В первую очередь я прополоскал рот, чтобы избавиться от металлического вкуса крови, и почистил зубы. Из мутного зеркала над раковиной на меня глянули мои собственные глаза – такие дикие и запавшие, что я поскорее отвел взгляд.
Футболка была порвана. Рубаха и джинсы были окровавлены. Я принял душ, смыл вонь гоблина с волос, насухо вытерся комом бумажных полотенец и переоделся – достал из рюкзака чистую футболку и вторую пару джинсов и натянул их. Отмыв, как мог, в раковине, порванную футболку от крови, я замочил там же и джинсы. Потом выжал все и засунул поглубже в почти полный мусорный контейнер у входа – мне вовсе не улыбалось, чтобы меня схватили с подозрительной окровавленной одеждой в рюкзаке. Теперь весь мой гардероб составляли те джинсы, что были на мне, футболка, еще одна сменная футболка, три пары трусов, носки и тонкая вельветовая куртка.
Человек путешествует налегке, если его разыскивают за убийство. Единственные тяжести, которые он берет с собой, – это воспоминания, страх и одиночество.

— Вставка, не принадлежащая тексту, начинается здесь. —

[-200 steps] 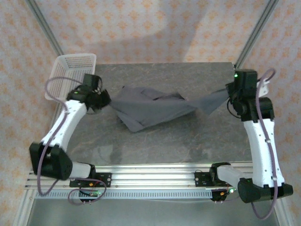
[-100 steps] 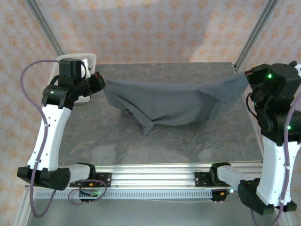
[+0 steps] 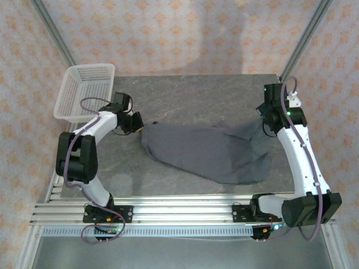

Я решил, что для того, чтобы скоротать последний ночной час, не найти лучшего места, чем эта раздевалка под трибуной. Я раскатал спальный мешок на полу у двери и вытянулся на нем. Тот, кто захочет попасть внутрь, сам подаст мне сигнал тревоги, как только начнет возиться с замком. А мое тело надежно заблокирует дверь, и незваным гостям придется уйти.
Я оставил свет включенным.
Я не боялся темноты. Просто я предпочитал не сталкиваться с нею.
Я закрыл глаза и вернулся мыслью в Орегон…
Я тосковал по ферме, по зеленеющим лугам, где я играл в детстве в тени величественных гор Сискию, рядом с которыми горы на востоке страны казались древними, изношенными, невыразительными. Воспоминания разворачивались передо мной, словно бумажная фигурка, сложенная с большим искусством. Я видел, как вздымаются, подобно крепостным валам, горы Сискию, поросшие густым лесом огромных елей Ситка, россыпью елей Брюэра (самое красивое из хвойных деревьев), кипарисами Лоусона, пихтами Дугласа, белыми пихтами, пахнущими мандарином, с ароматом которых могли состязаться лишь кедры – гигантские курительные палочки, кизилом, чьи бриллиантовые листья возмещали отсутствие аромата, крупнолистными кленами, колышущимися западными кленами, ровными рядами темно-зеленых дубов – и даже в угасающем свете памяти эта картина захватывала дух.
Мой двоюродный брат Керри Гаркенфилд, приемный сын дяди Дентона, принял посреди всей этой красоты ужасающе жестокую смерть. Он был убит. Из всех двоюродных братьев я любил его больше всех, он был моим лучшим другом. Даже спустя столько месяцев после его смерти, вплоть до того дня, когда я оказался на ярмарке братьев Сомбра, я остро ощущал эту потерю.
Я открыл глаза и уставился на кафельный потолок раздевалки, весь в пятнах сырости и свисающих нитях пыли. Я попытался отогнать прочь вызывающие ужас воспоминания об изуродованном теле Керри. У меня были и более светлые воспоминания об Орегоне…
В саду перед нашим домом всегда росла большая ель Брюэра, или, как мы называли ее, плакучая ель. Ее изогнутые ветви скрывала элегантная бахрома – зеленая с черным. Летом лучи солнца сверкали на сияющей зелени – так бархатная подушка в лавке ювелира подчеркивает блеск драгоценных камней. Казалось, что ветви увешаны ослепительно сверкающими цепочками, нитями бус и сияющими ожерельями, мерцающими арками из драгоценностей, созданных лишь солнечным светом. Зимой ветви плакучей ели укрывал снег, в солнечный денек дерево казалось украшенным, как на Рождество, но если день выпадал хмурый, ель стояла словно плакальщица на кладбище – вся воплощение скорби и страдания.